Your friends choice of words is very unfortunate. What does crazy meanA? It’s really meaningless except that it’s insulting. Ny strong suggestion is that you drop the word and ignore those friends when they use it. In fact, even the term “messed up” is really not helpful for yourself. All people have problems and, in fact, it’s been stated that most people have at least one episode of depression during their life times. In other words, it’s not just you.

Some of the behavior you describe might fit into the Bipolar category. Changing moods, anger, getting into arguements and others can indicate this mood disorder.At the very same time, your symptoms could indicate an ADHD disorder. Regardless of the diagnosis you seem to be quite unhappy with your life. In fact, in reading your email, I couldn’t help but wonder to myself if you had been abused when you were younger.

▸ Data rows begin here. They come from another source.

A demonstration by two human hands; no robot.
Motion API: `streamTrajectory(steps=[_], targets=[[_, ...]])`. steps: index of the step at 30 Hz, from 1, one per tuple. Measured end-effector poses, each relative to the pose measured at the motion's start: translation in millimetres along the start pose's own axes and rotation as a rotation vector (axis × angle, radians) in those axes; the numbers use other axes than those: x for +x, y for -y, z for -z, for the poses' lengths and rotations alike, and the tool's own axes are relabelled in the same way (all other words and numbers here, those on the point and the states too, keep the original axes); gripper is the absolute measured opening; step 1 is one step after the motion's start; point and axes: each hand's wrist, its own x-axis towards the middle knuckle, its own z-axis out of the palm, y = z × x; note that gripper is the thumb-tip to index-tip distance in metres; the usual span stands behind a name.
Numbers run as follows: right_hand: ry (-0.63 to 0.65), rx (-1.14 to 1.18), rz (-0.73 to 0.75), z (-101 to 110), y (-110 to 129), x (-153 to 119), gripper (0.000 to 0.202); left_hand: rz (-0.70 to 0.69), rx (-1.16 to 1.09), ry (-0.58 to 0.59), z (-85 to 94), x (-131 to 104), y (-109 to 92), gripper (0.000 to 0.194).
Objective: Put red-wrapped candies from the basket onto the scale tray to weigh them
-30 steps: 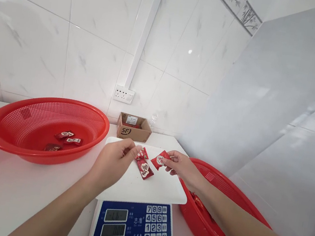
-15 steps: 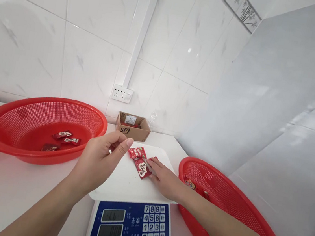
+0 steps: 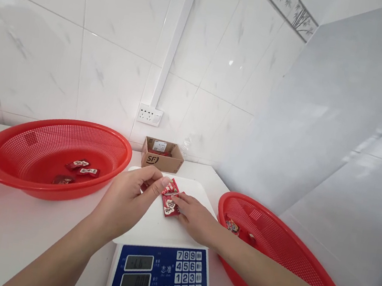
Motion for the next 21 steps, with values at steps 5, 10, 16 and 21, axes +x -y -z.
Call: streamTrajectory(steps=[5,10,16,21], targets=[[0.05,-0.052,-0.07,9,8,-2,0.05,-0.007,0.005,0.02,0.1,0,-1,0.031],[0.146,0.1,-0.093,18,13,-9,0.059,-0.018,0.005,-0.006,0.9,-1,0,0.03],[0.114,0.023,-0.082,13,12,-3,0.056,-0.009,-0.012,0.032,-1.8,-1,0,0.03],[0.031,0.03,-0.048,14,10,-6,0.052,-0.014,0.009,0.02,-0.5,-1,1,0.032]])
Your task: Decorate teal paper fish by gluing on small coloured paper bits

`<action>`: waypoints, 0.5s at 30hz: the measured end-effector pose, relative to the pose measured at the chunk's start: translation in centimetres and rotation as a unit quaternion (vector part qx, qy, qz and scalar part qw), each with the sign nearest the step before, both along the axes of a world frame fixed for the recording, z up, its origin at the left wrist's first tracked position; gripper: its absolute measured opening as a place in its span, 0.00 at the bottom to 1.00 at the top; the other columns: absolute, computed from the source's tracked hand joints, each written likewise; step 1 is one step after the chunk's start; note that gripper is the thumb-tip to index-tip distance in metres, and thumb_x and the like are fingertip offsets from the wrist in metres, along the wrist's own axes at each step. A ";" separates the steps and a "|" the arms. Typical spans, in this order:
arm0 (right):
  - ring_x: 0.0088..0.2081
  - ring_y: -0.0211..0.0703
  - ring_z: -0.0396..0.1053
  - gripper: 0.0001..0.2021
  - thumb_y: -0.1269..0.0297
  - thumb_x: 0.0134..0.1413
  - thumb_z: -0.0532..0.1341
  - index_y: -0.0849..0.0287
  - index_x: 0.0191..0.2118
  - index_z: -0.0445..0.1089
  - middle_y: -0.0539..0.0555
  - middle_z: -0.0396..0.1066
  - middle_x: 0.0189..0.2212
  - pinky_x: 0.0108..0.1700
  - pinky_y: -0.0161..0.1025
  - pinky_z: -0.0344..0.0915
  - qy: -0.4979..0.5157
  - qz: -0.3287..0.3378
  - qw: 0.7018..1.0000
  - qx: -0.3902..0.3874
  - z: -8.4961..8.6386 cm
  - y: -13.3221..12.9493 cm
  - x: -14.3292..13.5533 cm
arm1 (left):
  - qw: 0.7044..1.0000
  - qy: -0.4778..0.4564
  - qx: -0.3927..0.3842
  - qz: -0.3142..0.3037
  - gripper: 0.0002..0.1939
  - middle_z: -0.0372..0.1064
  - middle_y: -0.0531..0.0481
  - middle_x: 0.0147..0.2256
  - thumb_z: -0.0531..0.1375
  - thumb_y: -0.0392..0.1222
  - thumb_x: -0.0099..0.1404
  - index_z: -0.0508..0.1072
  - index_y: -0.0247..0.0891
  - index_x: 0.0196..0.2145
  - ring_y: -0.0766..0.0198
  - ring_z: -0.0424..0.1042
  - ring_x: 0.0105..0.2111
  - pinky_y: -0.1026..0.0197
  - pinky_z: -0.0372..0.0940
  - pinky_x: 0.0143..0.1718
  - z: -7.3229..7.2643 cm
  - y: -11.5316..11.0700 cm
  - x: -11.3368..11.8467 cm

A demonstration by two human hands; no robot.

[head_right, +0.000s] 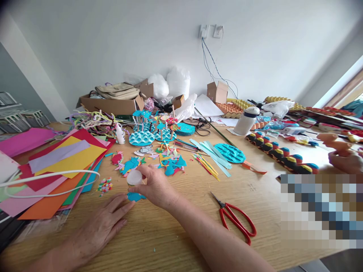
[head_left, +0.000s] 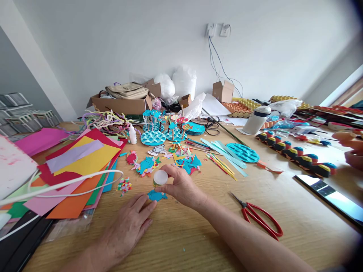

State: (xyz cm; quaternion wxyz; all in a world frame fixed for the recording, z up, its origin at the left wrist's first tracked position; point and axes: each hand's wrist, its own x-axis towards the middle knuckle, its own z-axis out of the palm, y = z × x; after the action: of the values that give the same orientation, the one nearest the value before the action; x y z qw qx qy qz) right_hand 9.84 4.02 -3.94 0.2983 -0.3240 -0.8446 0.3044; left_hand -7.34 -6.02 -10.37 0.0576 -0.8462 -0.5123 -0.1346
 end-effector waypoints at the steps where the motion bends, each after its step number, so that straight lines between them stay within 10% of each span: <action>1: 0.31 0.38 0.61 0.13 0.63 0.37 0.67 0.59 0.31 0.66 0.49 0.66 0.28 0.33 0.33 0.56 0.006 0.002 1.000 -0.003 0.0 0.0 -0.1 | 1.000 0.002 -0.001 0.000 0.17 0.65 0.47 0.46 0.52 0.37 0.62 0.63 0.43 0.49 0.57 0.65 0.46 0.53 0.66 0.46 0.0 0.0 0.0; 15: 0.31 0.37 0.61 0.13 0.64 0.37 0.67 0.59 0.31 0.65 0.48 0.67 0.28 0.32 0.33 0.56 0.028 -0.007 0.999 -0.026 -0.4 0.1 -0.5 | 1.000 0.002 0.006 0.001 0.17 0.65 0.47 0.46 0.51 0.37 0.62 0.63 0.43 0.49 0.57 0.65 0.47 0.53 0.66 0.46 -0.1 0.0 -0.1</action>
State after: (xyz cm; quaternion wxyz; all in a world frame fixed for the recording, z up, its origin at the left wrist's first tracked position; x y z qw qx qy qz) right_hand 9.39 4.14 -4.34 0.3154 -0.3293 -0.8255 0.3326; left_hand -7.47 -6.06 -10.51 0.0638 -0.8456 -0.5124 -0.1355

In reality, it’s time to stop trying to make diagnoses and, instead, get some real help. I want to urge you to enter psychotherapy so that you can build a better life than the one you have had over the past twenty years.

I understand that the problem is that you do not have the money for therapy. This might not be true. If you are working and you have insurance, it may provide for psychotherapy for a limited number of session. Some hospitals have free standing clinics that provide psychotherapy at a low cost.  A phone call to the hospital can get your questions about help answered. If you are umemployed you might be able to apply for medicaid to help pay for therapy and other health needs. Another alternative is to turn to your local church or religious organization because they also often provide counseling at a very low cost.

You need to speak to people in your community to see what is available to you in terms of counseling and therapy.

Another suggestion is that you speak to your family about funds to help yu get help.

Please don’t assume that you cannot afford therapy. There are the resources mentioned above and others. It’s a matter of doing a search.